Sie haben in den letzten Jahrzehnten viele Stars interviewt. Haben Sie da auch schlechte Erfahrungen gemacht?
KAVKA: Gar nicht so viele. Jon Bon Jovi war so eine. Der hatte überhaupt keinen Bock. Aber, wie ich später herausfand, muss man zu dem eine Frau hinschicken, wenn man ein gutes Interview bekommen will. Auch mit Blur lief ein Interview nicht so gut, weil die da ihre krasse Koksphase hatten. Aber die haben sich dann später entschuldigt.
Und dann war da noch Mariah Carey.
KAVKA: Die ist natürlich eine Diva. Ich möchte gar nicht sagen, dass sie eine Macke hat, weil sie mit ihren eigenen Dämonen kämpfen muss, aber man muss feststellen, sie ist schon special. Wenn das Interview erst einmal losgegangen ist, war sie zuckersüß. Aber zuvor hatte sie schon eigenartige Wünsche. Einmal wollte sie neben sich drei Labradorwelpen drapiert haben, damit sie die während des Gesprächs knuddeln kann. Wir konnten tatsächlich welche besorgen. Aber dann waren die sehr lebhaft und sind immer an ihr rauf und runter gesprungen. Da wollte sie, dass wir den Tierchen Tranquilizer verpassen. Das haben wir abgelehnt. Sie hat zähneknirschend zugestimmt.
Sie benutzt angeblich auch keine Treppen.

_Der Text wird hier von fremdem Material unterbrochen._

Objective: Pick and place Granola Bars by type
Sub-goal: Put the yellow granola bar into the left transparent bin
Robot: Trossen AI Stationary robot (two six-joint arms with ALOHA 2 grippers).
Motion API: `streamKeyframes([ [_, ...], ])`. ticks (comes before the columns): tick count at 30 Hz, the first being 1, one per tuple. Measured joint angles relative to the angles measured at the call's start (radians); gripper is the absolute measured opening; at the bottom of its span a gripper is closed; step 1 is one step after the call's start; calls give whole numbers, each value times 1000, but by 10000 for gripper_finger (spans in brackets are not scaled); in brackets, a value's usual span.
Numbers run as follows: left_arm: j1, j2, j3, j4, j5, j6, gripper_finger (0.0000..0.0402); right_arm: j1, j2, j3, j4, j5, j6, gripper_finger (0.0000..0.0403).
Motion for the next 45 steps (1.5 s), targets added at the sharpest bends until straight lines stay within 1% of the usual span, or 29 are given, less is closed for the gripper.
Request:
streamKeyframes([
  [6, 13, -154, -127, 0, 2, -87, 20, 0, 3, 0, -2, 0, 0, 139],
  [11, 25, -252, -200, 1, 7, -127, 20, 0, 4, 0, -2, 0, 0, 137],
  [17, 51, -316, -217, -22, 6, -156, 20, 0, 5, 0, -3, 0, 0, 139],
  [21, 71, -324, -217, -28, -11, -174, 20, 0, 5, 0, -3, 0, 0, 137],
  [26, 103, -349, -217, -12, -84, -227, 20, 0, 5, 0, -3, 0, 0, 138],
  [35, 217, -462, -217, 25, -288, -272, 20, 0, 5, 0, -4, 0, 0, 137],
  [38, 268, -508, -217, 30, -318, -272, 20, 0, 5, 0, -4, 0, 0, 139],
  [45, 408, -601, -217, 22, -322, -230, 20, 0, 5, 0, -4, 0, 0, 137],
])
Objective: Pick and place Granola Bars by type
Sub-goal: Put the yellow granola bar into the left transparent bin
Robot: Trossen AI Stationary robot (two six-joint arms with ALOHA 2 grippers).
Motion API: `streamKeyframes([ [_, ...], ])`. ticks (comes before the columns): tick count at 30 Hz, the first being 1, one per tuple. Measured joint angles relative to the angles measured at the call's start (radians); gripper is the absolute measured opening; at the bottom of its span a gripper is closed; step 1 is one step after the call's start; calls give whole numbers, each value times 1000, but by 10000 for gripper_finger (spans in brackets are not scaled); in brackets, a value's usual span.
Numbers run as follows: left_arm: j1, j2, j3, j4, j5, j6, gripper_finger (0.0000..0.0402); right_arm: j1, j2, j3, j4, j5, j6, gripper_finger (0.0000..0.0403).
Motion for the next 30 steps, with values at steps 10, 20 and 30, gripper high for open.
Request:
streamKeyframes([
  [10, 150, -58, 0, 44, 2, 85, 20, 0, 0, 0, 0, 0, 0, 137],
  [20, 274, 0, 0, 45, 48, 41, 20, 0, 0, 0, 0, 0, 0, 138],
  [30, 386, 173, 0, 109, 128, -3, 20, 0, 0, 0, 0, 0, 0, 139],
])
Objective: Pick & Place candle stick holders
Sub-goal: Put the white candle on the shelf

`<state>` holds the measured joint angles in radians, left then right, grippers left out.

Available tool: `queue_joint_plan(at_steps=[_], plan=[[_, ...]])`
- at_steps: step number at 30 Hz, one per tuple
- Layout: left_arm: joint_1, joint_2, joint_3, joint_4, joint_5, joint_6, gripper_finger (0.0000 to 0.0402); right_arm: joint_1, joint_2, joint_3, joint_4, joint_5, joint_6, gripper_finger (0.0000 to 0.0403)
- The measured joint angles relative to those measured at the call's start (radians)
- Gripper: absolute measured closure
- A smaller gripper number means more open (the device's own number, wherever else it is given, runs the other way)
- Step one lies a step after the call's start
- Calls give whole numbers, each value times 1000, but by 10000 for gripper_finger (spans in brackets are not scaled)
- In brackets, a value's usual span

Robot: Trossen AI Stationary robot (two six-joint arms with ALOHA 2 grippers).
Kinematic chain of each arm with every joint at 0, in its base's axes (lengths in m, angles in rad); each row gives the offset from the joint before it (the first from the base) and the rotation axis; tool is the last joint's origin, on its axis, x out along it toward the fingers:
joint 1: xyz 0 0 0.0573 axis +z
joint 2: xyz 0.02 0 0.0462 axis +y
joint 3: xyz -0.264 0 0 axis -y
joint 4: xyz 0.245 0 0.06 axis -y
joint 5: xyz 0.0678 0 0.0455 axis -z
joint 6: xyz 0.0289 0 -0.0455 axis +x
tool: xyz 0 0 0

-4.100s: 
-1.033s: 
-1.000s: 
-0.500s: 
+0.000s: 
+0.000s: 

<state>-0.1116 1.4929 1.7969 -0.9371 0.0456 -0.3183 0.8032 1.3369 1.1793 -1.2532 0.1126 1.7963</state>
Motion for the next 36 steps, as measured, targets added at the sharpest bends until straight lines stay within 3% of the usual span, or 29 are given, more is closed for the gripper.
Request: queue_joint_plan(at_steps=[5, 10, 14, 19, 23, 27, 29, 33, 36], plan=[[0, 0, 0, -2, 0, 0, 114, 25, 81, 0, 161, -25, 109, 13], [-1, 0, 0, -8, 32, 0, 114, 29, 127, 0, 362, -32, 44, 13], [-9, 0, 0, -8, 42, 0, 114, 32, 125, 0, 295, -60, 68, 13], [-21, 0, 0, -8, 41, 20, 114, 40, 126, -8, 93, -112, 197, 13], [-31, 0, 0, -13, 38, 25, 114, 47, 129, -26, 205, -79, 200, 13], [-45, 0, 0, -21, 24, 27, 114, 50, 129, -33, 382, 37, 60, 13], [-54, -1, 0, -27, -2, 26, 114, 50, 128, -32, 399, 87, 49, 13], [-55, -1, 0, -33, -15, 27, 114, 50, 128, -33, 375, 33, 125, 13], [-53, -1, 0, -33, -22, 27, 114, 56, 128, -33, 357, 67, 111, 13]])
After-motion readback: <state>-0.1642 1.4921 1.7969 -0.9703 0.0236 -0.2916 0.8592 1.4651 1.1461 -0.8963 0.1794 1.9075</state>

KAVKA: Ja, die Geschichte erzähle ich auch im Buch. Als ich sie im Schlosshotel in Grunewald in Berlin interviewen wollte, kam einer ihrer Leute und sagte, wir müssten das ganze Set umbauen, weil Frau Carey keine Treppen benutzen würde. Offenbar, weil ihr mal einer gesagt hat, dass sie beim Treppensteigen unvorteilhaft aussehen würde. Weil es aber keinen Personenaufzug gab, standen wir vor einem Dilemma, denn umbauen ging zeitlich nicht mehr. Glücklicherweise konnte die Situation von einem Hotelangestellten gelöst werden, der Frau Carey dann mit dem Lastenaufzug zum Set gebracht hat.
Sie sind einer der letzten Dinosaurier des Musikfernsehens und derzeit bei Deluxe Music zu sehen. Viele Ihrer früheren Kollegen sind in andere Unterhaltungsbereiche gewechselt. Warum nicht auch Sie?
KAVKA: Ich hatte einfach das Glück, dass es immer jemand interessierte, wenn ich über Musik sprach. Und ich tue halt nichts lieber. Das habe ich schon als Kind zu meinem Papa gesagt. Der meinte: "Was, Musikjournalist? Das ist kein Beruf, sondern ein Hobby." Und im Prinzip hatte er recht, ich konnte aber mein Hobby zum Beruf machen. Kann aber schon sein, dass ich immer mal wieder Ausflüge in andere Sparten wie die Politik oder den Sport mache, wo ich auch schon Sendungen moderiert habe. Aber im Grunde ist mein Thema die Musik. Das kann gerne bis ans Ende meiner Tage so bleiben.
Zur Person
Markus Kavka wurde 1967 in Ingolstadt geboren. Bundesweit bekannt wurde er als Moderator des deutschen Musiksenders VIVA. Später wechselte er zu MTV Germany.